Его тут же отвлекло от них обоих той животной, как бы то ни было для благородного человека, всевластною, отвращающей силой, которая – кто знает: не без сожаления ли? – уводит от охотничьей погони волка, лань, гуся и обезьяну, заставляя любую тварь бегущую оставлять без призора всех раненых и павших, но не добитых.
27
Он с трудом открыл дверь ближайшего подъезда, настырно подпертую с улицы напором злобного ветра, а изнутри толкаемую сквозняком, которому, видимо, не терпелось вырваться из помещения на свободу. Ужасно прозвучали грохот со скрипом и треском петель, когда уличный ветер захлопнул за Гелием дверь входа в иное положение жизни, а сам остался злобствовать снаружи.
И он завалился в угрюмую, застойную вонищу казенной полутьмы, к которой в первый же миг, несмотря на ничтожность такой оказии, испытал чувство громадной благодарности. Вместе с тем он сразу же понял, что некоторая защита и скудное тепло моментально, сейчас вот обернутся еще пущей беспризорностью и равнодушием холодрыги, которая непременно учует его здесь, поблизости, вот-вот накинется, не дав успеть как следует обогреться, и тогда…

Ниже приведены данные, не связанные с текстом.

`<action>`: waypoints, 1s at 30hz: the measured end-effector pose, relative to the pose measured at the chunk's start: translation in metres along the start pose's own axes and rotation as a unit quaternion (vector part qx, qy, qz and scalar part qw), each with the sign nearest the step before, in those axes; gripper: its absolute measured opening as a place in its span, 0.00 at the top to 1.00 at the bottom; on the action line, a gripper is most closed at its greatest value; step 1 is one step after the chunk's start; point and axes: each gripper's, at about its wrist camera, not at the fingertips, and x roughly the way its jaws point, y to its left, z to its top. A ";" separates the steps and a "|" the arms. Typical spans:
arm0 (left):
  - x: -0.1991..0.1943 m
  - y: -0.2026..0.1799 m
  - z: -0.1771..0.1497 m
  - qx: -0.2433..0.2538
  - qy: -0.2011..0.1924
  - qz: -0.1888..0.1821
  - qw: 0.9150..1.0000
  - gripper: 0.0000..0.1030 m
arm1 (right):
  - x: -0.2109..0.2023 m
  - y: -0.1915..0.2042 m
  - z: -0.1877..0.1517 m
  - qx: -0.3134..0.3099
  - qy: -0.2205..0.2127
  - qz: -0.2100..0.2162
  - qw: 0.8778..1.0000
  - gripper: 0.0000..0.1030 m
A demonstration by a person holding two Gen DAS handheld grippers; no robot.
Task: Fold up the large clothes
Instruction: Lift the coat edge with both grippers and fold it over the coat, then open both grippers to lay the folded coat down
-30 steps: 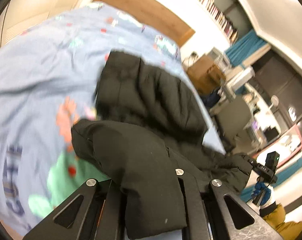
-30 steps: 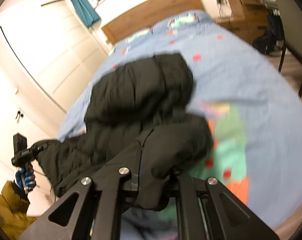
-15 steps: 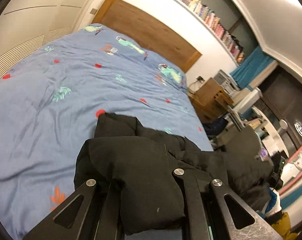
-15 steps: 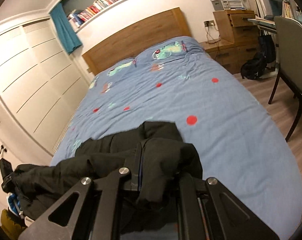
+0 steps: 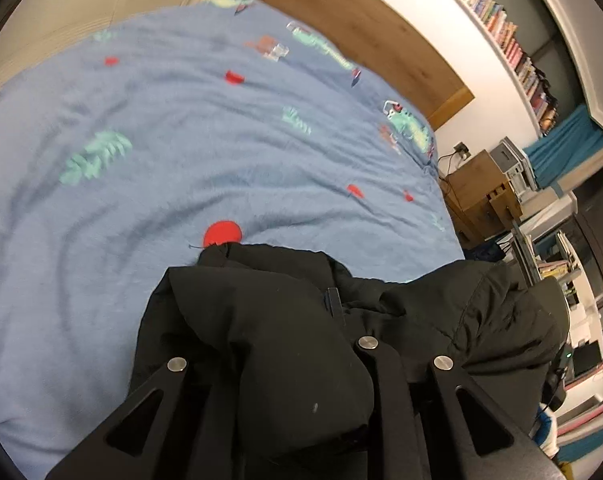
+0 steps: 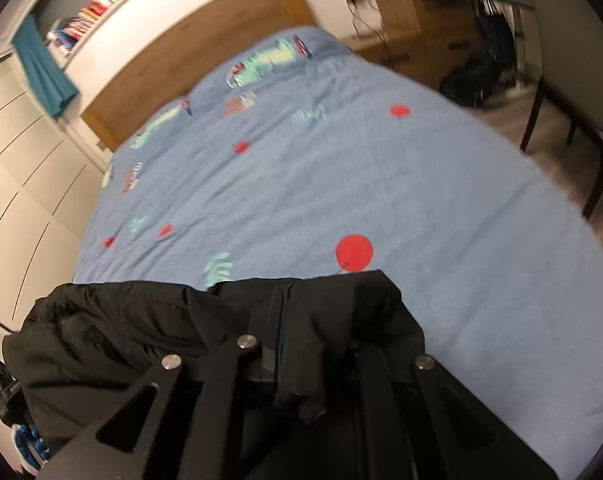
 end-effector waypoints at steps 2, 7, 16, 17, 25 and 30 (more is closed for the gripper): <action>0.016 0.005 0.000 -0.007 0.007 -0.004 1.000 0.83 | 0.020 -0.003 -0.002 0.005 0.008 -0.003 1.000 0.90; 0.021 0.008 0.004 -0.017 0.011 -0.029 0.999 0.73 | 0.049 -0.005 -0.005 0.015 0.021 0.000 1.000 0.88; -0.021 0.000 0.025 -0.030 -0.007 -0.059 0.998 0.32 | 0.006 -0.018 0.017 0.057 -0.010 0.074 0.996 0.48; -0.028 -0.003 0.028 -0.035 -0.009 -0.062 0.997 0.28 | -0.001 -0.016 0.021 0.057 -0.014 0.077 0.995 0.42; -0.071 -0.027 0.038 -0.022 -0.056 -0.030 0.998 0.08 | -0.058 0.010 0.037 0.008 -0.054 0.058 0.997 0.36; -0.077 -0.065 0.015 0.040 -0.059 0.014 0.997 0.08 | -0.079 0.056 0.012 -0.067 -0.058 0.063 0.994 0.36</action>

Котенок заворочался от каких-то неудобств. Тогда Гелий начисто отвлекся от шатаний по зачуханным закоулкам частного своего ада, как бы неспроста заявившего вдруг о себе в самую, быть может, жалкую, беззащитную и тяжкую минуту существования заблудшего человека.
Он вслепую поискал вокруг батарею отопления. Должна же она быть в подъезде такого старого дома. Нащупал ее. В темноте Гелию показалась, что он провел рукою по ребрам какого-то давно подохшего железного монстра.
Пристойного тепла там не дневало и не ночевало, наверное, с прошлой зимы, когда подъезды домов все-таки призревались проклятою нашей, дышавшей на ладан, какой-никакой, но на имперском одре своем еще трепыхавшейся
«Все равно следует тут переждать сколько сам смогу, обогреться… немного отдышаться, хотя дышать-то уже вроде бы не на что – пальцы что-то совсем занемели, зубы стучат, губы дрожат, коленки подгибаются, сердце совсем забарахлило бы, если б не котенок… это ж счастье, что виски сунул в карман…
Затем он подумал о нечисти, все еще веря в ее неуничтожимость и всесилие, и вслух сказал, точнее говоря, промычал, потому что язык у него совсем не ворочался от холодрыги: «Выходи, козлы, по стене растирать буду вас, плевки ядовитые!»
Полутьма подъезда почему-то показалась ему мрачней и непроницаемей самой своей прародительницы – тьмы. Он огляделся вокруг в поисках каких-нибудь плазменных волчков-клубочков. Потом вновь нахлобучил на затылок бровастую маску, намучился, отвинчивая зубами пробку, примерзшую к горлышку из-за его же слюней, и глотнул спиртного – с грешной страстью предвосхищения действенной поддержки выстуженному телу.
Глотнув, придержал дыхание и прислушался к дуновению горького тепла, шедшего от нёба, от гортани и пищевода – к просто-таки заиндевевшим бронхам, к сердцу… Дальше сердца тепло почему-то не пошло.
Тогда он забеспокоился вдруг об одиноком желудке, нащупал ошметок капустки, подмерзший в угловом проеме между бортиком и воротником пальто, поднес его двумя пальцами к ноздре, соплей забитой, словно в детстве, – поднес, чтобы по русской ухарской привычке чем-либо занюхать спасительной дряни священный глоток, но – нос был заложен, а в мозг шибануло подобием
Тогда он, скривившись от боли, кинул в рот тот мерзлый капустный ошметок и пожевал, на потребу желудку, случайную такую закусочку с тем самым…
Пожевав, присел под лестницей…
Вот что он ощутил. До Гелия дошло вдруг, что счастье-то, оказывается, в бесконечной благодарности за жалконькую малость, вроде этого выстуженного почти что укрытия, этого глотка, этого ошметка капусточки, этого явления комочка чужой жизни под останавливающимся сердцем.